事業構造は多岐にわたり、海外プラント向け重電機器や地震振動計測機器、航空宇宙・防衛関連など、高度な専門性が求められる分野を網羅しています。近年ではM&Aを通じて汎用プラスチックや船舶補修部品といった新たな領域も取り込み、事業ポートフォリオの最適化を進めています。
KPI
中期経営計画「KBKプラスワン2025」において、経常利益の目標を大幅に上回る28億46百万円を達成し、ROEも目標を上回る6.0%を記録しました。次期に向けた「Beyond NEXUS」では、より本業の稼ぐ力を反映させるため、経営指標を営業利益へと移行しています。

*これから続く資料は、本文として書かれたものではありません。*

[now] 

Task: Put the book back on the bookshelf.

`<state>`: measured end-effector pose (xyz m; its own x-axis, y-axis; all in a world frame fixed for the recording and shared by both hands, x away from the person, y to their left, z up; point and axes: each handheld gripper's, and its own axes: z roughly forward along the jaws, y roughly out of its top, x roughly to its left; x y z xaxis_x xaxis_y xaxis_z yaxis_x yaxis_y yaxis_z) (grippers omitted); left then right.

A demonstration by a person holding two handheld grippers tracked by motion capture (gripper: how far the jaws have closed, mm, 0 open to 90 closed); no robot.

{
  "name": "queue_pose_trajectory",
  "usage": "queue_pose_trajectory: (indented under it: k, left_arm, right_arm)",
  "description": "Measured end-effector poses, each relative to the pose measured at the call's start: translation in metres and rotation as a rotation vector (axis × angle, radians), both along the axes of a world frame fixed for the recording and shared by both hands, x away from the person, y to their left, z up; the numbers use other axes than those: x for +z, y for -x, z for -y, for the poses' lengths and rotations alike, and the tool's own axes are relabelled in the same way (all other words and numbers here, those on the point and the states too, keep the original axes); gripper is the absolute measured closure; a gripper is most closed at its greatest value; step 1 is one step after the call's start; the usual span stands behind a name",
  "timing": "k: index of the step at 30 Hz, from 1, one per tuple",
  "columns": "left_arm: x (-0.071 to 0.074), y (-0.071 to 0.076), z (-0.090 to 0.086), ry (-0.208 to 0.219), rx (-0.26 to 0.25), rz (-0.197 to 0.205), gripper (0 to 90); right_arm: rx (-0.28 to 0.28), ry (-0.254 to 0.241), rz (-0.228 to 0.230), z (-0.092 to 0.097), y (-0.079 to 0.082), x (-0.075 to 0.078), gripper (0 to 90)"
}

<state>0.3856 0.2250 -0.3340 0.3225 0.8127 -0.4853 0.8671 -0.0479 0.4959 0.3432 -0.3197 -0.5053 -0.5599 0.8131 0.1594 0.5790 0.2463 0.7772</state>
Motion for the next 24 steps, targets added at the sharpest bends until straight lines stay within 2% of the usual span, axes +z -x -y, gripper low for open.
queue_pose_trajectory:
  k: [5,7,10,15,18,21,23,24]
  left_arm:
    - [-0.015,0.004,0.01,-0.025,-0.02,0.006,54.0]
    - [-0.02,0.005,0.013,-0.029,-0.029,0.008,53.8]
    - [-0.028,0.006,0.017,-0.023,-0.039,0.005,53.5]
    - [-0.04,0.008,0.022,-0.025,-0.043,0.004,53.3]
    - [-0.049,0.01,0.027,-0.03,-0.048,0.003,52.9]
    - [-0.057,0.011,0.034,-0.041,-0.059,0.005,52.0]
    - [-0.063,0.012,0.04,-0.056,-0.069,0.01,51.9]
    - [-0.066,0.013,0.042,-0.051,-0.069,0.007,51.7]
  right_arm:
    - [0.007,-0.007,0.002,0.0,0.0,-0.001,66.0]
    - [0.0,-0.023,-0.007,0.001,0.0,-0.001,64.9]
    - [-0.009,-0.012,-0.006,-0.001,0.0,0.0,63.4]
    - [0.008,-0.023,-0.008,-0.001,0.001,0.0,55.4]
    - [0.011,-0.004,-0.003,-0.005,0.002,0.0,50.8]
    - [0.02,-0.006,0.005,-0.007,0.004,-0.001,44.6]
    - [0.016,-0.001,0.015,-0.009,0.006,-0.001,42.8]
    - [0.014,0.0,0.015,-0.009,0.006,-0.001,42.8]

また、資本効率を重視する姿勢からROICを新たに導入し、2029年3月期には営業利益35億円、ROE 8%以上、ROIC 7%以上の達成を目指しています。株主還元については、累進配当の採用により、安定的な配当水準の維持または向上を図る方針です。
成長ドライバー
成長の源泉は、M&Aを通じた事業領域の拡大と、高付加価値なソリューションへの転換にあります。特に産業設備関連部門では、防災・減災意識の高まりを受けた地震計や、欧州でのリチウムイオン電池関連など、社会課題に直結する分野で堅調な推移を見せています。

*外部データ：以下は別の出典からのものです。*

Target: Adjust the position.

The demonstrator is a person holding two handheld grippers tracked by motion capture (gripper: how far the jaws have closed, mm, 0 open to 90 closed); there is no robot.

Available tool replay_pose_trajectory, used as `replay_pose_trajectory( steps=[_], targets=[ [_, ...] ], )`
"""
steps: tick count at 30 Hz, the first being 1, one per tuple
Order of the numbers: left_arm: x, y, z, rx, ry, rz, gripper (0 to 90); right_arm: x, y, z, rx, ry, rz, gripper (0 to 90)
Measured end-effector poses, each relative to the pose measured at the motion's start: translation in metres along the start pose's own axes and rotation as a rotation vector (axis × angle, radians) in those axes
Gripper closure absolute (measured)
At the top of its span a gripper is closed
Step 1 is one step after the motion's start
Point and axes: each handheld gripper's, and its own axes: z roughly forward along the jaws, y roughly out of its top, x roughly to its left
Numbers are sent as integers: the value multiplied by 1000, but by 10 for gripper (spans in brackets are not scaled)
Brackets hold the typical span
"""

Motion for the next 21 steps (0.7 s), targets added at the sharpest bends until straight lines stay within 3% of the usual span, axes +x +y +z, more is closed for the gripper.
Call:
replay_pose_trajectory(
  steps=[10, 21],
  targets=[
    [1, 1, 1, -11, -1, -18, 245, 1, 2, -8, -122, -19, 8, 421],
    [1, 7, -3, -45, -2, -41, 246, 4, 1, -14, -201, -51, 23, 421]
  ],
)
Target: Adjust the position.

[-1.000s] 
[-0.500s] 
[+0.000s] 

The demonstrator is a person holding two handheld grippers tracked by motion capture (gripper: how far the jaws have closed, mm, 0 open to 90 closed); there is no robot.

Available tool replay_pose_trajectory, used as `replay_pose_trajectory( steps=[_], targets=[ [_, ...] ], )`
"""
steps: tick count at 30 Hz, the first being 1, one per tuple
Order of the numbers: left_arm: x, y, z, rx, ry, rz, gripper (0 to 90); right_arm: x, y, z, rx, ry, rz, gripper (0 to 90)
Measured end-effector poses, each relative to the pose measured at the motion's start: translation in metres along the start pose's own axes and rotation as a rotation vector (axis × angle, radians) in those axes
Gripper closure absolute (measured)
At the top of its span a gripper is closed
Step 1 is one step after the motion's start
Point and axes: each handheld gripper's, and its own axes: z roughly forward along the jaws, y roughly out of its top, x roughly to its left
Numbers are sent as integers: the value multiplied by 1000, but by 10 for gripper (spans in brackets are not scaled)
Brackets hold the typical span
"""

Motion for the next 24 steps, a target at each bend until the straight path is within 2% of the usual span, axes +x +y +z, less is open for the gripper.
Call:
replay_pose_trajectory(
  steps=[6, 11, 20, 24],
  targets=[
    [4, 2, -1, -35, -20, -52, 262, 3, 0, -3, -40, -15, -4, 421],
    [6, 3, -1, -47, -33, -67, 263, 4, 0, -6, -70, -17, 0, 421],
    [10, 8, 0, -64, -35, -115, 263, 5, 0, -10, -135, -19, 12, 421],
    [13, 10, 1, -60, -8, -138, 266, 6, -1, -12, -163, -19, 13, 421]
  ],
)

また、産業素材関連部門においても、航空機需要の拡大やデータセンター向け免震装置の受注など、多角的な展開が寄与しています。これらの成長を支えるため、若手を中心とした技術力の高い人材育成にも注力しており、持続的な企業価値の向上を目指す体制を整えています。
リスク
グローバルな事業展開を特徴とするため、為替変動や地政学リスク、さらには各国の貿易政策による影響を受けやすい構造にあります。特に輸出入取引が約5割を占めることから、円換算時の価値変動や関税政策の変更が業績に直接的な影響を与える可能性があります。
また、製品の品質に関する製造物責任(PL)リスクや、海外における法規制・コンプライアンスへの対応も重要な課題です。さらに、大口案件や官公庁向け案件において、年度末に向けた受注・納入時期の偏りによる業績の変動リスクも認識されています。
競合
同社はエンジニアリング商社として、高度な技術力とノウハウを武器に競合他社との差別化を図っています。特に専門性の高い分野において、単なる低価格競争に陥らない付加価値の高い提案を行うことで、独自のポジションを確立しようとしています。
しかしながら、近年の市場環境では新興企業の台頭や低価格品の流通により、競争環境は一層厳しさを増しています。これに対し同社は、技術力の向上と海外戦略の推進を通じて、顧客の求める高度な要求に応える体制の強化で対抗する方針です。
バリュエーション
最新の市場データにおいて、株価は1,695円、時価総額は約203.6億円となっています。PERは11.20倍と評価されており、PBRは0.64倍と低水準に位置しています。
配当利回りは4.36%となっており、累進配当の導入により株主への安定的な還元を目指す姿勢が示されています。これらの数値は、同社が持つ強固な事業基盤と将来の成長期待を反映した評価となっています。